# About this task:
Instruction for the entries that follow: retype exactly the lines from the line with "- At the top" to the line with "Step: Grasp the", both included, and omit all others.

(Dataset extract)

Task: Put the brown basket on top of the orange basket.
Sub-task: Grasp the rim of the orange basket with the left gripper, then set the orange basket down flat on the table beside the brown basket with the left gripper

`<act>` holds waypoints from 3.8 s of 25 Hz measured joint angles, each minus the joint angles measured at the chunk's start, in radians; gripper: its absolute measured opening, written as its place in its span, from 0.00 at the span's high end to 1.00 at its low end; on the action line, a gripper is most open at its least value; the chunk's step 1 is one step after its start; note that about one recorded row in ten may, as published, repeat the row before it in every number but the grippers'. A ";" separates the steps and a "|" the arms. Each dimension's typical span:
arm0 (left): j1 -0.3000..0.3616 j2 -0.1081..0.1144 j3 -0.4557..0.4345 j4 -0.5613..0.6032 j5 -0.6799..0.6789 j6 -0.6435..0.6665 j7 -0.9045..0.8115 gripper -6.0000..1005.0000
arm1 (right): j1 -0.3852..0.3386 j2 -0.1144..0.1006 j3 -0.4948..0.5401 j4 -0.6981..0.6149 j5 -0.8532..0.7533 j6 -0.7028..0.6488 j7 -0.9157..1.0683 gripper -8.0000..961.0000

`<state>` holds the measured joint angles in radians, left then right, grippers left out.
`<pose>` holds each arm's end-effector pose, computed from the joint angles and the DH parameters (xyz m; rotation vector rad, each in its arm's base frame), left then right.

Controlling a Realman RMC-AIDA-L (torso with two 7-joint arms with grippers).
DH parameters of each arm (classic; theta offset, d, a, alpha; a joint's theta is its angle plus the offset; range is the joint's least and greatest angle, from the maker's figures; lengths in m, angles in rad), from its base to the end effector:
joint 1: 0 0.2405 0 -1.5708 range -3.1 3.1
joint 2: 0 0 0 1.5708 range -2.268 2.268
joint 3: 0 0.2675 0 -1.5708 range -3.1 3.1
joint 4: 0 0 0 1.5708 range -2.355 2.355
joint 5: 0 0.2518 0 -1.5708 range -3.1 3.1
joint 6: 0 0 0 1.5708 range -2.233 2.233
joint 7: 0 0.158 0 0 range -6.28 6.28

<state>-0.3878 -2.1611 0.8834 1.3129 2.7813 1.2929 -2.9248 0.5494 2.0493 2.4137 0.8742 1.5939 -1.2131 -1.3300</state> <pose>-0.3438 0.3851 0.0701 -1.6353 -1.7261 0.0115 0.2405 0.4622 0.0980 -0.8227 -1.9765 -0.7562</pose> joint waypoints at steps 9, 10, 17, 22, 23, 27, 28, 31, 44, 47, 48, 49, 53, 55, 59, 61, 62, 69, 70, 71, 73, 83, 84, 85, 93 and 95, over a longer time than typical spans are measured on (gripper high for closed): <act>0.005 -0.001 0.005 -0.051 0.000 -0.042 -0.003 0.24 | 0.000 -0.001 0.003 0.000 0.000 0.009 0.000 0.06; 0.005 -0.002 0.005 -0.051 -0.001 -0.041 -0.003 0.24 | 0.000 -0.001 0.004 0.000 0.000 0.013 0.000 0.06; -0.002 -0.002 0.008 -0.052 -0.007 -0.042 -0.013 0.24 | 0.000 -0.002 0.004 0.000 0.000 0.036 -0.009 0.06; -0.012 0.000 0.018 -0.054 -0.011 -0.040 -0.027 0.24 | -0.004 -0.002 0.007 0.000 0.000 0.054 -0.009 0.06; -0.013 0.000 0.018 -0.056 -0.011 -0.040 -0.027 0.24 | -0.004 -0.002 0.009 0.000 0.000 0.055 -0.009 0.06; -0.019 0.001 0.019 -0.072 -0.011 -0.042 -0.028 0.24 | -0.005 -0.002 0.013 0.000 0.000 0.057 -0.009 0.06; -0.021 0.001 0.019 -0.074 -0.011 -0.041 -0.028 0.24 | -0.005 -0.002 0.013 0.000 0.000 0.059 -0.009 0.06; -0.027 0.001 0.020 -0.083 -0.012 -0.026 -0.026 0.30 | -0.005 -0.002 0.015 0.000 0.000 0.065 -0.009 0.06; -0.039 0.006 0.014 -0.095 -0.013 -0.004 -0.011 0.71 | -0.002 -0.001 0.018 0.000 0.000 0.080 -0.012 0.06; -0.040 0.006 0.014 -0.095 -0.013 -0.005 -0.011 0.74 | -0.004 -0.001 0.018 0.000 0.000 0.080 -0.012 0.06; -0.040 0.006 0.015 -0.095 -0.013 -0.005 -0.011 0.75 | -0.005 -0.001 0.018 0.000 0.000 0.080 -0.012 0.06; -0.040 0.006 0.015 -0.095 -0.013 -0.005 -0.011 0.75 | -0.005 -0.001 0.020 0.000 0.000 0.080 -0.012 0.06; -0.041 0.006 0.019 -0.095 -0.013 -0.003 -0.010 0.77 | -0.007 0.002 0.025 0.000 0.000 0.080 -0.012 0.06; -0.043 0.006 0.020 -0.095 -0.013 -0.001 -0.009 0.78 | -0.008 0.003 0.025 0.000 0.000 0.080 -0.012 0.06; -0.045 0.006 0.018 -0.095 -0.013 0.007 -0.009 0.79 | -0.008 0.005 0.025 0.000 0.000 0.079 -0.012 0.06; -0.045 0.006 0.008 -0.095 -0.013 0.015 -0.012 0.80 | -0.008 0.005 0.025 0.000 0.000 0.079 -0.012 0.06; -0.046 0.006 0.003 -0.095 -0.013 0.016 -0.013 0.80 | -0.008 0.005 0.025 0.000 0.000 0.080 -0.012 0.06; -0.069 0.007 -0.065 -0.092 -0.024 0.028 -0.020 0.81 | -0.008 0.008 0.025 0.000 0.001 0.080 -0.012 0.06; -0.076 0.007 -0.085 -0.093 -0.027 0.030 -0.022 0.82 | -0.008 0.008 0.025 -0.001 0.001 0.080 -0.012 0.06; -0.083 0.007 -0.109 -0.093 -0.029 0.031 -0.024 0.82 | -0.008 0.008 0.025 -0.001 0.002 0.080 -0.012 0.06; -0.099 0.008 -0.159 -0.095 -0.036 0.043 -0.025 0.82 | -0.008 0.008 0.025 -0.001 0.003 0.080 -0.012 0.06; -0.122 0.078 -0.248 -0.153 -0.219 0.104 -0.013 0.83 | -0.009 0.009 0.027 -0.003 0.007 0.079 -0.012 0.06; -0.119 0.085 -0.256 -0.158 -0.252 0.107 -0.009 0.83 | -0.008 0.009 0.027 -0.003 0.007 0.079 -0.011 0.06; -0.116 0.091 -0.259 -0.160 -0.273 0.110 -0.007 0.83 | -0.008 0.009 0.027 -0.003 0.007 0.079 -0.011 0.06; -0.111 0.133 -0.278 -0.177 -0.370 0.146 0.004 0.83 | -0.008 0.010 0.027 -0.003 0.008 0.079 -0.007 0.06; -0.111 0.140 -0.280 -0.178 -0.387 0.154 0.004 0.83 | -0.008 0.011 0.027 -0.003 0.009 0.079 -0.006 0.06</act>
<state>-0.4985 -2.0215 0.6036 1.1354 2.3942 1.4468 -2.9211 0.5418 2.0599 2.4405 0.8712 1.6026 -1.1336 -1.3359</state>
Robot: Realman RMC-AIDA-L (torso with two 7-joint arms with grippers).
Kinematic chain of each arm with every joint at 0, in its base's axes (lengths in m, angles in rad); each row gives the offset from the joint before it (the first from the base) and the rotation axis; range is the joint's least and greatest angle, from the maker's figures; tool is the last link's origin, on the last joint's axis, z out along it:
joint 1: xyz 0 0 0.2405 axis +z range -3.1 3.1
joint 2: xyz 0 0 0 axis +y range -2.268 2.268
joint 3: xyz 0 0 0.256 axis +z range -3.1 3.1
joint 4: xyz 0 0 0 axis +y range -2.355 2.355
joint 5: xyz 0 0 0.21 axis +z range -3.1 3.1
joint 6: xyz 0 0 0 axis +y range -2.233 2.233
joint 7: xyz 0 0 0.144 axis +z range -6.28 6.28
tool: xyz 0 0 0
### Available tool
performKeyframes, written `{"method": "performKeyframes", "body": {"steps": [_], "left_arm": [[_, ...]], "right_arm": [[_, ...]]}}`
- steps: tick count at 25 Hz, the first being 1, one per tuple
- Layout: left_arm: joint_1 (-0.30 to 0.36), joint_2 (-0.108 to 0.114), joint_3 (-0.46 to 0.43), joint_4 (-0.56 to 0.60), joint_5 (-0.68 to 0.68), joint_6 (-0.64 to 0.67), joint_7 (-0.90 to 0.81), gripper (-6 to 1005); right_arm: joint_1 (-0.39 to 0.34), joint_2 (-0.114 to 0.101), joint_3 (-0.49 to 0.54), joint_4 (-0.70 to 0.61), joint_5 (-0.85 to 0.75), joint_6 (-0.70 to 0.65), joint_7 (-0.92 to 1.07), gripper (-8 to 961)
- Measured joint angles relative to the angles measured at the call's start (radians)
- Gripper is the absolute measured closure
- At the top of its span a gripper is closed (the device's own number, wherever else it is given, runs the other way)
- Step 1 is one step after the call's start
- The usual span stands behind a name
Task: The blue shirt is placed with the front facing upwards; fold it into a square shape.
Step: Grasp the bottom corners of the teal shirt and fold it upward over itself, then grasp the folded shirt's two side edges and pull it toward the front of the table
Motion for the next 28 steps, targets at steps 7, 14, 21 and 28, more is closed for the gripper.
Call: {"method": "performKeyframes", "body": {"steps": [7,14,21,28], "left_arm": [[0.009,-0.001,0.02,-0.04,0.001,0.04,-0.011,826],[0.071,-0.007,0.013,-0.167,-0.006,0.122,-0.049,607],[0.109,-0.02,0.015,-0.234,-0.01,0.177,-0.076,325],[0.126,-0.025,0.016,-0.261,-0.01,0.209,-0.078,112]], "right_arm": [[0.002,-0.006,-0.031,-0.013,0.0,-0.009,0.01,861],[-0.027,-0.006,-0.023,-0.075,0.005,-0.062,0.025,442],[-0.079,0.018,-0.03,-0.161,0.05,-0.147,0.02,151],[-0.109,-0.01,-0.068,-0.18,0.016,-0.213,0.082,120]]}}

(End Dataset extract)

# Exercise result:
- At the top of its span a gripper is closed (the device's own number, wherever else it is given, runs the other way)
- Step 1 is one step after the call's start
- The usual span stands behind a name
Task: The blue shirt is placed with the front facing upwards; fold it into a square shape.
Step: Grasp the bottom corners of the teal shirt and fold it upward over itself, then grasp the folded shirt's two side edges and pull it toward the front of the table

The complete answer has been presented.